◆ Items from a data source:
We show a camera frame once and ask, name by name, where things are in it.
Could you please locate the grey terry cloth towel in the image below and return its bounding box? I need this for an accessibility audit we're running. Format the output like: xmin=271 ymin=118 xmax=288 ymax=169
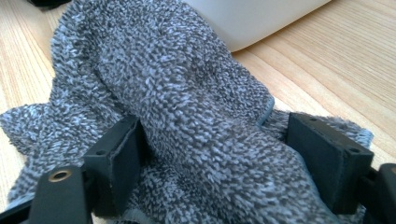
xmin=0 ymin=0 xmax=375 ymax=224

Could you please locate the black flat object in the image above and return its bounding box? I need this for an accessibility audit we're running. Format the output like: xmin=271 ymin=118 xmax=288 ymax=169
xmin=26 ymin=0 xmax=73 ymax=8

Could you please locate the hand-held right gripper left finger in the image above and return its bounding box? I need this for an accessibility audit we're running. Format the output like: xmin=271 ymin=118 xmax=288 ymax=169
xmin=83 ymin=115 xmax=148 ymax=218

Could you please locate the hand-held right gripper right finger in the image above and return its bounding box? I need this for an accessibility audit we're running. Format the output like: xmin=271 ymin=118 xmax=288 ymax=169
xmin=285 ymin=111 xmax=375 ymax=216

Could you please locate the white plastic container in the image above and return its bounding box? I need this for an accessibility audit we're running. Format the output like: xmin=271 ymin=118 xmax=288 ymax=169
xmin=181 ymin=0 xmax=332 ymax=53

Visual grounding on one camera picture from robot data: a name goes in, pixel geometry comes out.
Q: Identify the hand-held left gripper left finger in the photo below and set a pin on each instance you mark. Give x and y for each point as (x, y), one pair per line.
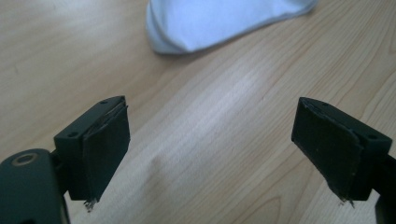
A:
(95, 151)

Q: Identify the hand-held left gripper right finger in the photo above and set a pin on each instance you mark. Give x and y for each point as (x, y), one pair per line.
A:
(337, 149)

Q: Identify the white cloth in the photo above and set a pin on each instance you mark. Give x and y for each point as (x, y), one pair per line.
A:
(218, 23)

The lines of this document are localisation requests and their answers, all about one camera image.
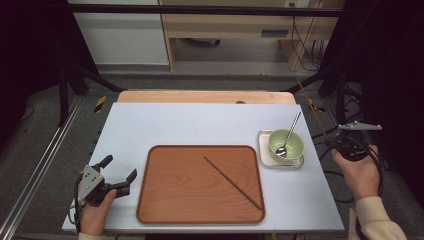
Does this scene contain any person's left hand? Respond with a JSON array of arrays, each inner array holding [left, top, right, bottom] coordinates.
[[79, 188, 119, 235]]

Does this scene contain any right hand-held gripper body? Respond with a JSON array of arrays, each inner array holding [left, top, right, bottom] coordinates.
[[335, 121, 383, 163]]

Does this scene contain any person's right hand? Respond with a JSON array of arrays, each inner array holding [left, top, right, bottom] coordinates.
[[330, 144, 381, 202]]

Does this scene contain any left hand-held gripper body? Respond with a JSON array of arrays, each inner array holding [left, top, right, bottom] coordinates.
[[77, 163, 132, 206]]

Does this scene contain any right hand-held gripper cable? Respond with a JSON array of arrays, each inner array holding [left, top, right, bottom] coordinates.
[[333, 133, 385, 240]]

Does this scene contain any aluminium floor rail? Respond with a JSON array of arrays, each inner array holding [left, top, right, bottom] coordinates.
[[0, 96, 83, 240], [324, 99, 401, 240]]

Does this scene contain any brown wooden tray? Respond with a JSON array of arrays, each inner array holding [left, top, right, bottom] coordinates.
[[135, 144, 267, 225]]

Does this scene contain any black curtain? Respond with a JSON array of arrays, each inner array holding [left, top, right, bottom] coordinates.
[[0, 0, 99, 154], [321, 0, 424, 209]]

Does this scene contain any metal spoon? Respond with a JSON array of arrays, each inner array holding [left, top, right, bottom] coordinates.
[[275, 111, 302, 158]]

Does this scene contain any yellow black tape marker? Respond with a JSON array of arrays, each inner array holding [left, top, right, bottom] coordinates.
[[93, 95, 108, 114], [307, 98, 327, 113]]

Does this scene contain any hand-held gripper cable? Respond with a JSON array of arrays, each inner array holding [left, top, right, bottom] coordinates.
[[333, 133, 385, 240], [68, 176, 84, 233]]

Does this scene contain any bundle of hanging cables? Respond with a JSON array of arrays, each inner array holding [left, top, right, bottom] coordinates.
[[289, 15, 326, 73]]

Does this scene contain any light wooden desk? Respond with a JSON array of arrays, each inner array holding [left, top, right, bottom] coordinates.
[[159, 0, 346, 72]]

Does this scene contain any green bowl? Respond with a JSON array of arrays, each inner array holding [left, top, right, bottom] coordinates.
[[268, 128, 305, 163]]

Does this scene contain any black metal stand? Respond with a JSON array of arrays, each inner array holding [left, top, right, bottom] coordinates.
[[284, 66, 348, 129], [58, 63, 124, 127]]

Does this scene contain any left hand-held gripper cable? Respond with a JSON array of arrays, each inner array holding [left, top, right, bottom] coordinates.
[[68, 176, 84, 233]]

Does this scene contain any white cabinet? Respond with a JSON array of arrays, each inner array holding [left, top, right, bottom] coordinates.
[[68, 0, 169, 66]]

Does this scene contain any white square plate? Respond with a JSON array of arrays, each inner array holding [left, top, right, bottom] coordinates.
[[257, 129, 305, 169]]

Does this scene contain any light wooden table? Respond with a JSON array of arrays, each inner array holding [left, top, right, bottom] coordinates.
[[117, 89, 297, 105]]

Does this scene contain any black horizontal frame bar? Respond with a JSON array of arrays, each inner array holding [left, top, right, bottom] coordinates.
[[71, 3, 344, 18]]

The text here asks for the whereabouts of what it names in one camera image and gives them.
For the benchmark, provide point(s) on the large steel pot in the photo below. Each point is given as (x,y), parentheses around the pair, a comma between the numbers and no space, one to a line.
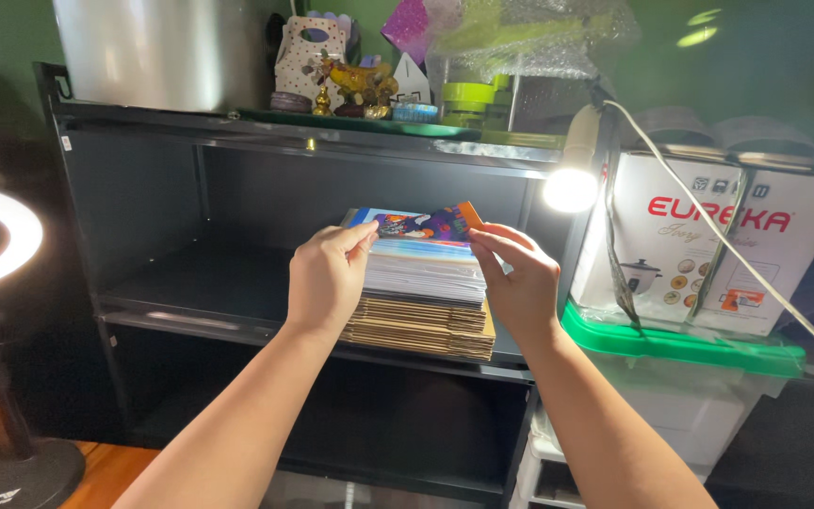
(160,53)

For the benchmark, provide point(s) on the white plastic drawer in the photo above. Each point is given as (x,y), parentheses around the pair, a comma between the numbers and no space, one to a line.
(545,481)

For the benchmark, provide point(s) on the person's right hand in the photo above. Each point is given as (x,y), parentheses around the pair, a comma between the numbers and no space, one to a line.
(527,290)

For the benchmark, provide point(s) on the small blue box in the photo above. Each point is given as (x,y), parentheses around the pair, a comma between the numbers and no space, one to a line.
(414,113)

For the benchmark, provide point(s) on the white house-shaped card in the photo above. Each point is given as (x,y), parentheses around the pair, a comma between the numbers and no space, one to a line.
(410,81)

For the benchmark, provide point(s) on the polka dot gift box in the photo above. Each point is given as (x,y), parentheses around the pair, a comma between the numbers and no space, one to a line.
(301,67)

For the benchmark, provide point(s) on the green plastic container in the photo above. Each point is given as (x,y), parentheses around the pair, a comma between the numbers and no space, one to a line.
(470,102)

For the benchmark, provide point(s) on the black metal shelf unit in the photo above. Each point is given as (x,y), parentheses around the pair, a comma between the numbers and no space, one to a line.
(188,212)

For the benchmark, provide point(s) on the clear storage bin green lid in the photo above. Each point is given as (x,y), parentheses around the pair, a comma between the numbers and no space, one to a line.
(682,396)

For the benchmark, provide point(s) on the dark green tray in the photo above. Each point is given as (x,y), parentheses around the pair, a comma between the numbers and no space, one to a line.
(350,124)

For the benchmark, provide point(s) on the stack of flat cardboard boxes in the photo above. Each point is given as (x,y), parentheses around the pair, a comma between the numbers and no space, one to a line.
(421,329)

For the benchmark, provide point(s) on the small gold gourd figurine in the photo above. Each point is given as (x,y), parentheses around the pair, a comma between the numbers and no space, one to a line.
(321,104)

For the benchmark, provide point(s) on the person's left hand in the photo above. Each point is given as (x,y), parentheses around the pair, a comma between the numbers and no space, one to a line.
(322,279)

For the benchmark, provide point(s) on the purple tape roll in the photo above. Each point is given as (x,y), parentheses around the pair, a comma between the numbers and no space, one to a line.
(290,102)

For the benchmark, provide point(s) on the lit bulb in white socket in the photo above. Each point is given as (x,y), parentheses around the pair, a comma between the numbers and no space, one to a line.
(573,177)

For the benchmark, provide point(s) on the colourful printed card packet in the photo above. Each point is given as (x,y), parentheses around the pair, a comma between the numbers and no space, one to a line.
(421,223)

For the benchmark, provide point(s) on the stack of clear-wrapped packets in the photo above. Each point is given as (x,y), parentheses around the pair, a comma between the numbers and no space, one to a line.
(425,276)

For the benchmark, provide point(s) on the gold fruit tree ornament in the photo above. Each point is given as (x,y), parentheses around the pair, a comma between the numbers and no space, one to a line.
(364,81)

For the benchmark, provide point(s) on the bubble wrap bundle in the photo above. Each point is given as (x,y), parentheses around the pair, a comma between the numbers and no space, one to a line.
(520,39)

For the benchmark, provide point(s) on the white rice cooker carton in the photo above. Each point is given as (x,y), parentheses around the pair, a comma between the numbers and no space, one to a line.
(668,240)

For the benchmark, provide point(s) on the purple glitter paper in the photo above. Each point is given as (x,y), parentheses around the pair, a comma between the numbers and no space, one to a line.
(407,28)

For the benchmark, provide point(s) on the clear plastic covers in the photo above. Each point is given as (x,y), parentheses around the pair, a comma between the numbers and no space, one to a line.
(732,134)

◆ PROBLEM DETAILS:
Show the lines from the data above that contain the string "camera".

◆ YOUR SOLUTION:
We show a camera frame once and ask, name by name, where things are in it.
Visual grounding on one camera picture from robot data: a name goes in, pixel geometry comes out.
The lines of this document are localisation requests and their answers, all about one camera image.
The text here asks for the whereabouts of what it names in one camera image and gives them.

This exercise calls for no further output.